TASK BRIEF:
Reply with exactly the lines from the one that contains "-y. Lengths in centimetres." through the last line of the records below, and with no other lines.

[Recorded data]
===
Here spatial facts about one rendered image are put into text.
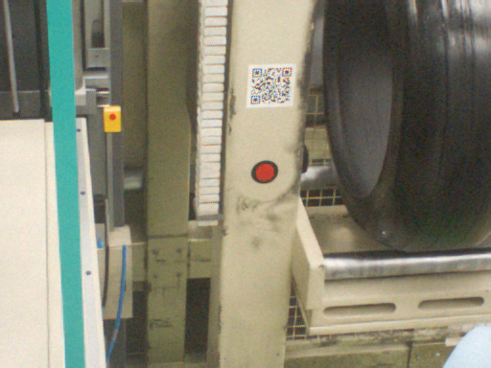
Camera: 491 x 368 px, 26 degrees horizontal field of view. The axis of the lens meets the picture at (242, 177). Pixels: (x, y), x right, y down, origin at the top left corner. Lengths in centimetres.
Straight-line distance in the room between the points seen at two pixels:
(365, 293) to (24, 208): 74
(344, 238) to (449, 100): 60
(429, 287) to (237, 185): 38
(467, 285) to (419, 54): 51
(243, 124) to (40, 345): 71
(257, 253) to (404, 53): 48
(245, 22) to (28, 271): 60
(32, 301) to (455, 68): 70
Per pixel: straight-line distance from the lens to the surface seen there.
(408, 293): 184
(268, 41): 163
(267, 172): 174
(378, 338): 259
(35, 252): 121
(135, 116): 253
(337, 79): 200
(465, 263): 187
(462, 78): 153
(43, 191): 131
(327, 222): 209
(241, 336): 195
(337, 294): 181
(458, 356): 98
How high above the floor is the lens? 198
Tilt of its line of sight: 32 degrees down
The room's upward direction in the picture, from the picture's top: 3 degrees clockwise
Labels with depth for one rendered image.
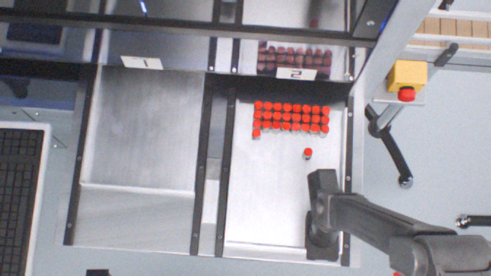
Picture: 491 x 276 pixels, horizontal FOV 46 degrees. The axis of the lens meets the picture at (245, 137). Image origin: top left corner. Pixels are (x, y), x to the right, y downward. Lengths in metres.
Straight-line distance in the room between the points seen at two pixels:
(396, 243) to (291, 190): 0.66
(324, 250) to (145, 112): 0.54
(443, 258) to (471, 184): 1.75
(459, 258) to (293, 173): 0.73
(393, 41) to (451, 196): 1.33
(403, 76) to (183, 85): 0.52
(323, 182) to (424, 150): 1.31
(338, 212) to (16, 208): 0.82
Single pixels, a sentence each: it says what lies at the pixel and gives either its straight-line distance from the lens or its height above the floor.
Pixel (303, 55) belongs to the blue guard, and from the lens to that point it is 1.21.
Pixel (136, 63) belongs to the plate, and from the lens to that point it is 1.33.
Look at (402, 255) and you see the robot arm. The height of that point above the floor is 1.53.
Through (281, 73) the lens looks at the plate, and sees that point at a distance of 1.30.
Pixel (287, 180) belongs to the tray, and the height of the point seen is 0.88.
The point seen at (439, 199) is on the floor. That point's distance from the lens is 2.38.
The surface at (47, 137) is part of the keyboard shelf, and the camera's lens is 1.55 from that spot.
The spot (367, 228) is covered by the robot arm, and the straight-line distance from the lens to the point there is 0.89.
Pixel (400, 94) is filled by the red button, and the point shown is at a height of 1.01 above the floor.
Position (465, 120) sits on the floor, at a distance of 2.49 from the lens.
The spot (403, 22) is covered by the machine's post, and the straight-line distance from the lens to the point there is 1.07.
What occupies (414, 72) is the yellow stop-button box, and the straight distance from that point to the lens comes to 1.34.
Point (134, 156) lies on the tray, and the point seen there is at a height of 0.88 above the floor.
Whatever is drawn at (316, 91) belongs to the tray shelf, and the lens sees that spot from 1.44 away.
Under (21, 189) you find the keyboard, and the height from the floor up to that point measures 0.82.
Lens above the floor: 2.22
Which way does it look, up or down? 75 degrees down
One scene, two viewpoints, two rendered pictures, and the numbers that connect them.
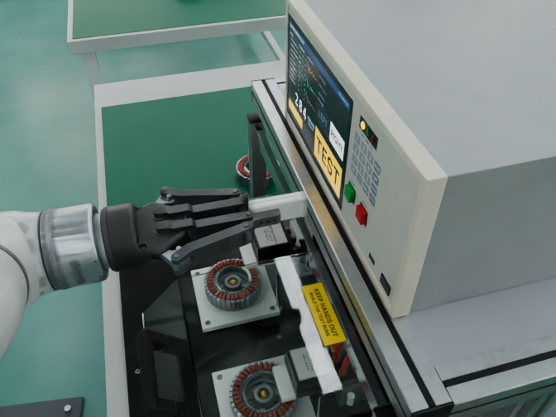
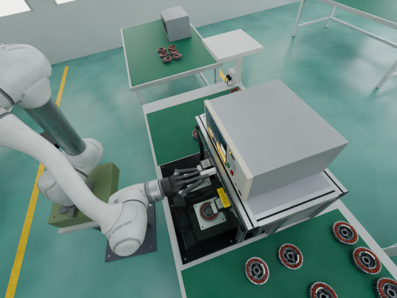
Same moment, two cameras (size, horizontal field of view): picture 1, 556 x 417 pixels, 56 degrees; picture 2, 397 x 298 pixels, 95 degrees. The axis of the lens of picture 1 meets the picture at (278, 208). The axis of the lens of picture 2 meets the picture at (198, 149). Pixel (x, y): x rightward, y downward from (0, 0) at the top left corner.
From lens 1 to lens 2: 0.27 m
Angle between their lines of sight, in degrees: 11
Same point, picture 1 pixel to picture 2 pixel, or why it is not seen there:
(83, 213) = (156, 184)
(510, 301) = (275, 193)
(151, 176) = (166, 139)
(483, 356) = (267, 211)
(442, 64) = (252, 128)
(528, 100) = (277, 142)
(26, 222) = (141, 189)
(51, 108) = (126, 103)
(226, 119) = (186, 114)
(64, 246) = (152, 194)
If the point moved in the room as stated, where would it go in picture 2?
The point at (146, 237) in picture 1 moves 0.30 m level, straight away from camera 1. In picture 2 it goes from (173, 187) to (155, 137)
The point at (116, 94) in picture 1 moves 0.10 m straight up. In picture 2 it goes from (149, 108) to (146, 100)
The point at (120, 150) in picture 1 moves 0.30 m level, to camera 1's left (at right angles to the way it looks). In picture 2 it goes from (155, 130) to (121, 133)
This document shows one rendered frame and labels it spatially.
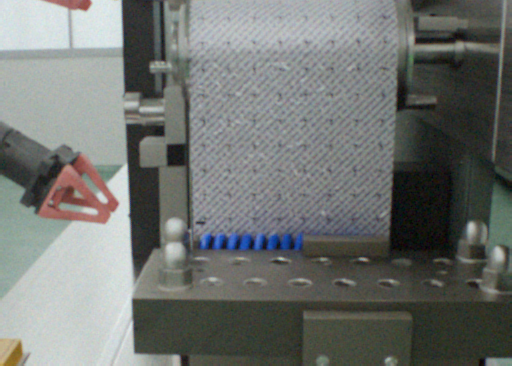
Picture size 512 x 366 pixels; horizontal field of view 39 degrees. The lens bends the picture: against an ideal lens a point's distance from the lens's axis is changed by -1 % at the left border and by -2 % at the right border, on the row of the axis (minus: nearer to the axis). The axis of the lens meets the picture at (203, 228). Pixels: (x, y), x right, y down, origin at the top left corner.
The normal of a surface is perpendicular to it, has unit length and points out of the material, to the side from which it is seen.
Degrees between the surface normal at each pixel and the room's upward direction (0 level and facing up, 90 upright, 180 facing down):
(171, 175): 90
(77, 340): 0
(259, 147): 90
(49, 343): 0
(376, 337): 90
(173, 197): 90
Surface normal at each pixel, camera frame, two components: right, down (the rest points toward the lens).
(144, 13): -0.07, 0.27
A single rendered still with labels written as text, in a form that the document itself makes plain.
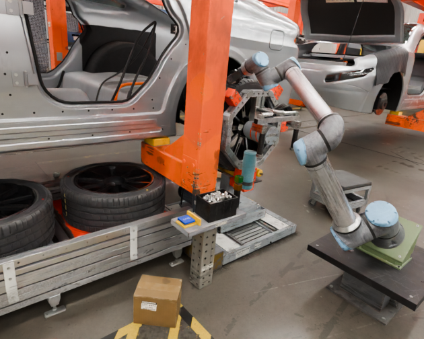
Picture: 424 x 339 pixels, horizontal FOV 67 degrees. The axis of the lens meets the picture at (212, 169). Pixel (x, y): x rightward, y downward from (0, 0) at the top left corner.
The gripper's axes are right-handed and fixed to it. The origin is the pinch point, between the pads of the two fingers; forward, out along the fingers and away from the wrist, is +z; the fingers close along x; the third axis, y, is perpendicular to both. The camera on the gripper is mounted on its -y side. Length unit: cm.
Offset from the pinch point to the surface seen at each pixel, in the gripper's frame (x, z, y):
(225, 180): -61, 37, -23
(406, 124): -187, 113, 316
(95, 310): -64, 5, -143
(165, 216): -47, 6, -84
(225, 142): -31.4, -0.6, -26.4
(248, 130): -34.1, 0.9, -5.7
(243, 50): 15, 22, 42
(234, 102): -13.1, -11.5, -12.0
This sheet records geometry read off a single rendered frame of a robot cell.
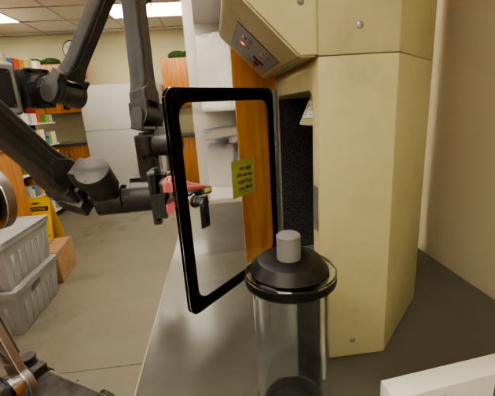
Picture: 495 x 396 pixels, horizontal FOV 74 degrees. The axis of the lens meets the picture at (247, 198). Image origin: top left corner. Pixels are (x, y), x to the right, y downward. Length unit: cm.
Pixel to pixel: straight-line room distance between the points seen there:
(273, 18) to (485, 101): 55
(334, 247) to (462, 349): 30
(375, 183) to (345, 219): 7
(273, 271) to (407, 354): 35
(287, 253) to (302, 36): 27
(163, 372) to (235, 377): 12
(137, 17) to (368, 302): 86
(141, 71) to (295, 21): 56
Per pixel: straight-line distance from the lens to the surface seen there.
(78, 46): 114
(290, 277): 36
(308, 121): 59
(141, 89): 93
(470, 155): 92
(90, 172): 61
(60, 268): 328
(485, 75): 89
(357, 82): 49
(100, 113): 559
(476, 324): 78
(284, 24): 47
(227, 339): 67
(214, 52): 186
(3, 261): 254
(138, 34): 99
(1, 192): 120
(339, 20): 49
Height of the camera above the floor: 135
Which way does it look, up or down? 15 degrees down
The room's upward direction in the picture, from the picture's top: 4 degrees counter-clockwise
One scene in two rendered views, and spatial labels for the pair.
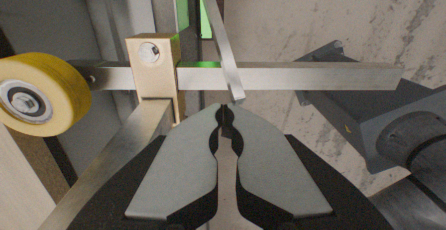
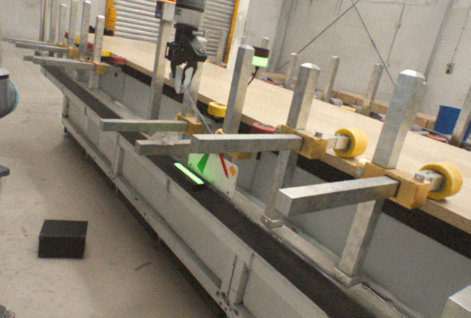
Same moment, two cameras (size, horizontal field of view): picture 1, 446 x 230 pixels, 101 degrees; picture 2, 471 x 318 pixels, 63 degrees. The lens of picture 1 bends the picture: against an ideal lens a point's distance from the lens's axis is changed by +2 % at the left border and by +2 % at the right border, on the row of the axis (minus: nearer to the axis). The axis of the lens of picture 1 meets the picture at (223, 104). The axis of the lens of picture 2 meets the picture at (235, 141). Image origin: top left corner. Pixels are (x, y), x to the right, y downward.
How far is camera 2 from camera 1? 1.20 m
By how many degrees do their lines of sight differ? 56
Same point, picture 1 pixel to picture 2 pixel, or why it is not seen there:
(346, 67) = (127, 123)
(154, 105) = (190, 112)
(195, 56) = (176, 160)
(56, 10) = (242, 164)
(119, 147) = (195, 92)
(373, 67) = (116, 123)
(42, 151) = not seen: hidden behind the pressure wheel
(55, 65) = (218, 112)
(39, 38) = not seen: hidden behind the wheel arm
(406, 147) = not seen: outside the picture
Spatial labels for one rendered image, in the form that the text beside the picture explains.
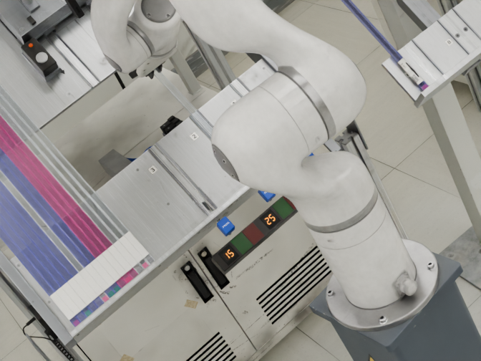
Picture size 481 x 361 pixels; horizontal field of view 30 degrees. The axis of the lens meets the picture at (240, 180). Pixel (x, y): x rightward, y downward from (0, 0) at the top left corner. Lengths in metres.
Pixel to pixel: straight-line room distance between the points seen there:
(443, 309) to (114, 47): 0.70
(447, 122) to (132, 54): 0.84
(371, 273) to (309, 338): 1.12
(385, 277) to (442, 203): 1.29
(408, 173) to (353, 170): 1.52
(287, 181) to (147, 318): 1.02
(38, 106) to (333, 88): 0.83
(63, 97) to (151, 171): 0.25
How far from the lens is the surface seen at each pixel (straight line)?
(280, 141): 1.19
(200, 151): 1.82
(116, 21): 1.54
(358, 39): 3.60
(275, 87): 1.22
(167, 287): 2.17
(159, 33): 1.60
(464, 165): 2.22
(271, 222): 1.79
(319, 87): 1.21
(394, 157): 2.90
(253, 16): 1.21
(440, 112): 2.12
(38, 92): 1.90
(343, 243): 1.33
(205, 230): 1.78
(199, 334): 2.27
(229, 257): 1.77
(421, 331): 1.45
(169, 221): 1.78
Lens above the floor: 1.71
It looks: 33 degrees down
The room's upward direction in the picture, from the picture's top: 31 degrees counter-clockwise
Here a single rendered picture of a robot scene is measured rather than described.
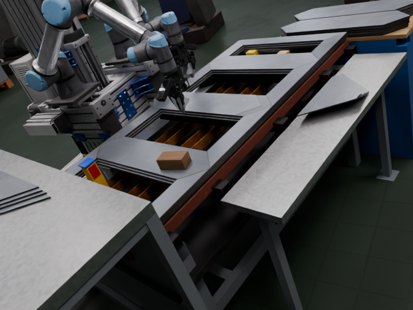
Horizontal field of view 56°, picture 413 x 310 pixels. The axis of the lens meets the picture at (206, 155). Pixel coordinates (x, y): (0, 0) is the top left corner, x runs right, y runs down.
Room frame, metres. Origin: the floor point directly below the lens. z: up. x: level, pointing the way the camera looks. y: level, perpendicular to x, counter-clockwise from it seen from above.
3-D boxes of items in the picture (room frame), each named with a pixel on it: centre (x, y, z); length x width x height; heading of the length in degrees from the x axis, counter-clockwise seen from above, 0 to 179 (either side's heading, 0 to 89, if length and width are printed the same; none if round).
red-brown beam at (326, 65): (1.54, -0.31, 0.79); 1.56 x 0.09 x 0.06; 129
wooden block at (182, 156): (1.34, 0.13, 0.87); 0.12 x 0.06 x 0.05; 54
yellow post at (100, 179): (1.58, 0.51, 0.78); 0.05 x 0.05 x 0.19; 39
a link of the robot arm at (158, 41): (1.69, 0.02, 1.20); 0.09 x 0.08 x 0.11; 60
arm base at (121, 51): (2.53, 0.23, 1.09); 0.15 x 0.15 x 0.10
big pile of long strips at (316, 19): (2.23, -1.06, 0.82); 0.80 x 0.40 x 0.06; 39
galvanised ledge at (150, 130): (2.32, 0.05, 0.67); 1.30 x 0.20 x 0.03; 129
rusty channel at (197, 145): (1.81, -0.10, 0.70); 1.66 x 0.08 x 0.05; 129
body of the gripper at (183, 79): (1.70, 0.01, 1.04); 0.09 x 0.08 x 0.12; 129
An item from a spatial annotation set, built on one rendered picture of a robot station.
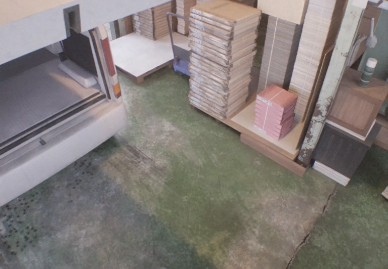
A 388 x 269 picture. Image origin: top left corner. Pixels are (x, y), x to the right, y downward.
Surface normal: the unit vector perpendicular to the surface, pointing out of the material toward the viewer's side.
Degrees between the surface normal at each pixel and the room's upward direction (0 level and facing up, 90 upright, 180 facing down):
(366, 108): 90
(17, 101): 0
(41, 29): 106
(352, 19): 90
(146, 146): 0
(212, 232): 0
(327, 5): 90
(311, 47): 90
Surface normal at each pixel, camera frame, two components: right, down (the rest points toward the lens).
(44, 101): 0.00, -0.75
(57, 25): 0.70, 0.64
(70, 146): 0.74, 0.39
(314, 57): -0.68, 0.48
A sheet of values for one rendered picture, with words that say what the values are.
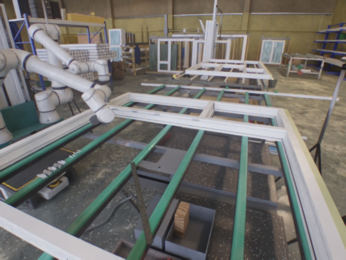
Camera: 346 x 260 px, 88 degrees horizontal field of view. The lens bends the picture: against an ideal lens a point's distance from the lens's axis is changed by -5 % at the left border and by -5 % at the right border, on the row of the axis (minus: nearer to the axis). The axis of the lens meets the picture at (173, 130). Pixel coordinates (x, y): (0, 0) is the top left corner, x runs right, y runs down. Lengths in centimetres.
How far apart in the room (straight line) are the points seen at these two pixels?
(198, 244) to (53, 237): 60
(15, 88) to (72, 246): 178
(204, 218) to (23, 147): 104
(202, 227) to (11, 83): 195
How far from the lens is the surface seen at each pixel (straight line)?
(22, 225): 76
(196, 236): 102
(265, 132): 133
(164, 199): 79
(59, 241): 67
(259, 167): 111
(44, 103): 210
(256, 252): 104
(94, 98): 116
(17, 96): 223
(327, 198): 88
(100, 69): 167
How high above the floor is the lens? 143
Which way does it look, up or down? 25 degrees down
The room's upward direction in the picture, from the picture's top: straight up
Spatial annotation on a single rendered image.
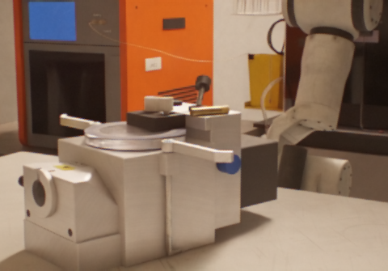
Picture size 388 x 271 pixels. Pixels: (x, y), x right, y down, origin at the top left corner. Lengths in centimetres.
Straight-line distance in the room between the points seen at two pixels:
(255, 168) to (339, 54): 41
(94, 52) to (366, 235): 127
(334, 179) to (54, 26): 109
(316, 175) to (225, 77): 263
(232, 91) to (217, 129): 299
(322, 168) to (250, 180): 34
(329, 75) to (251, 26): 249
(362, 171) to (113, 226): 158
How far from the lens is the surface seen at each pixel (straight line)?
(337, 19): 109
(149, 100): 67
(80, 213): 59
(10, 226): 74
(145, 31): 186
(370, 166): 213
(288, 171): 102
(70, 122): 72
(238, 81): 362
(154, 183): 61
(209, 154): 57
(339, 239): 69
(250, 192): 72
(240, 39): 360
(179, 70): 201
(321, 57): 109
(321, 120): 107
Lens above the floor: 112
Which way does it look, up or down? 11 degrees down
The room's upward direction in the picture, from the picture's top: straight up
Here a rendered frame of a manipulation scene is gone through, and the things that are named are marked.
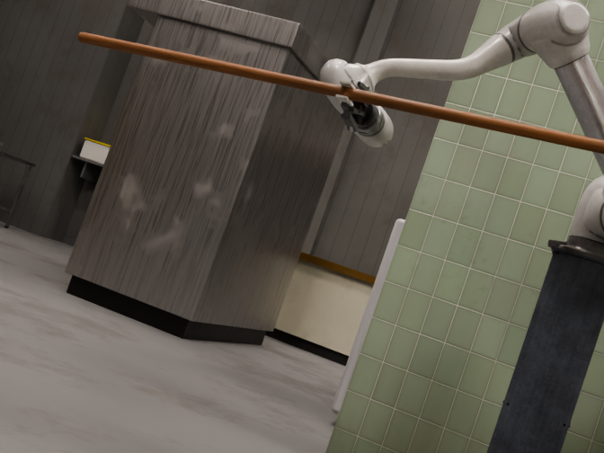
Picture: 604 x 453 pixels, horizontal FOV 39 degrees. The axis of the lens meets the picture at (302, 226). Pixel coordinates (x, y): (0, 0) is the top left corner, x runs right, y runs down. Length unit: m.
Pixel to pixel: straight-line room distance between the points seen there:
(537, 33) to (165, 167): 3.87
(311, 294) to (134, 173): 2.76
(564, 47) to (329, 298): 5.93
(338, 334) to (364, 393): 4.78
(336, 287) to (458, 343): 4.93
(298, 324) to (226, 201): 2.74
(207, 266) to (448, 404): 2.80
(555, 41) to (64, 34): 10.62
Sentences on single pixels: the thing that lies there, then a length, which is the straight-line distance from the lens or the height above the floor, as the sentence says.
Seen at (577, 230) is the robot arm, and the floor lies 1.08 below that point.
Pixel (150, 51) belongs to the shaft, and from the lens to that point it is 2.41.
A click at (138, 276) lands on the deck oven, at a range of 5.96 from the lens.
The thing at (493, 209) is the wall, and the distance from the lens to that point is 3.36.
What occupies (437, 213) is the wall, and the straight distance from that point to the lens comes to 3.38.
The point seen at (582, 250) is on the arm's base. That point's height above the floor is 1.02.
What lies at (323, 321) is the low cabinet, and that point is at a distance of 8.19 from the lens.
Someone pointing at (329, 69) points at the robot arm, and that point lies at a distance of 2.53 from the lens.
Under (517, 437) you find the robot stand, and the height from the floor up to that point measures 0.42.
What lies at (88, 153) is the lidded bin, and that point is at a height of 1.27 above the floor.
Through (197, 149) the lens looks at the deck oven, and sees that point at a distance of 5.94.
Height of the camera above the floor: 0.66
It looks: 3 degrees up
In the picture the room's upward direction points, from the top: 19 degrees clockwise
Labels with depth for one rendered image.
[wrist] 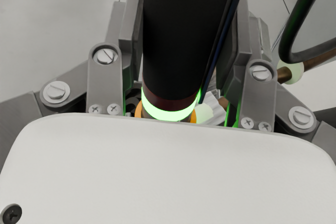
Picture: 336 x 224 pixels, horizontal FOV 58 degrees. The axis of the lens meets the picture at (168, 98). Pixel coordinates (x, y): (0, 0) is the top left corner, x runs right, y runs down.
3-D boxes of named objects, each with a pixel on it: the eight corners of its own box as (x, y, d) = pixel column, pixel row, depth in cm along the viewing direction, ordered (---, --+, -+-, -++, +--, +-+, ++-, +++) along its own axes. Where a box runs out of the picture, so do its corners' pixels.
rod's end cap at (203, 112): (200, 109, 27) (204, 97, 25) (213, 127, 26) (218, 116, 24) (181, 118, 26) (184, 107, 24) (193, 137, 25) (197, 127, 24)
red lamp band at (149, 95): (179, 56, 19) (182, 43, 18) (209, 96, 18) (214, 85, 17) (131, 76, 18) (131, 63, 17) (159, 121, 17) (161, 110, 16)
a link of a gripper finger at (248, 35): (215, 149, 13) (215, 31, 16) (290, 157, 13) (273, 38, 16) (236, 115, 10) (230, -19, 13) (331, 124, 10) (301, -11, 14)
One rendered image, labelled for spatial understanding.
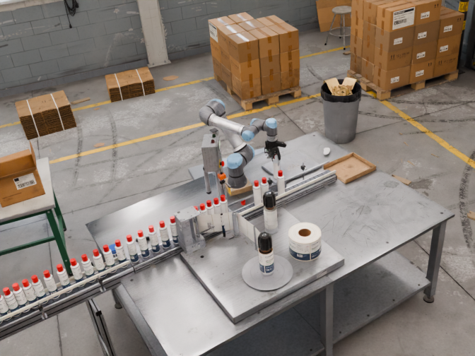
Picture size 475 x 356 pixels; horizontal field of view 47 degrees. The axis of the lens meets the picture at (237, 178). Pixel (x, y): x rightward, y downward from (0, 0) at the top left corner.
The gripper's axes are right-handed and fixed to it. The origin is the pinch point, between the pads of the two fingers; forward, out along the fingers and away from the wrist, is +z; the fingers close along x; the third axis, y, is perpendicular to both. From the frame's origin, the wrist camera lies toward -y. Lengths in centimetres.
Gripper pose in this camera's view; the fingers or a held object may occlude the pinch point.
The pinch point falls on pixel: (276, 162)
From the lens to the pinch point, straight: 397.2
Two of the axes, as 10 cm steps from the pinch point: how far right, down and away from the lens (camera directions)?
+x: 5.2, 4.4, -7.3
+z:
===
EXERCISE RESULT:
The gripper's axes are right-handed and fixed to it. The origin is the pinch point, between the pads of the two fingers; forward, out along the fingers and away from the wrist, is +z; the fingers close along x; the third axis, y, is perpendicular to both. From the frame's origin, the wrist camera lies toward -y. Lengths in centimetres.
Gripper pose in this camera's view; the fingers or a held object may occlude the pinch point.
The pinch point falls on pixel: (276, 162)
From the lens to the pinch point, straight: 397.2
Two of the axes, as 10 cm steps from the pinch point: how far right, down and away from the lens (camera directions)?
+x: 5.2, 4.4, -7.3
+z:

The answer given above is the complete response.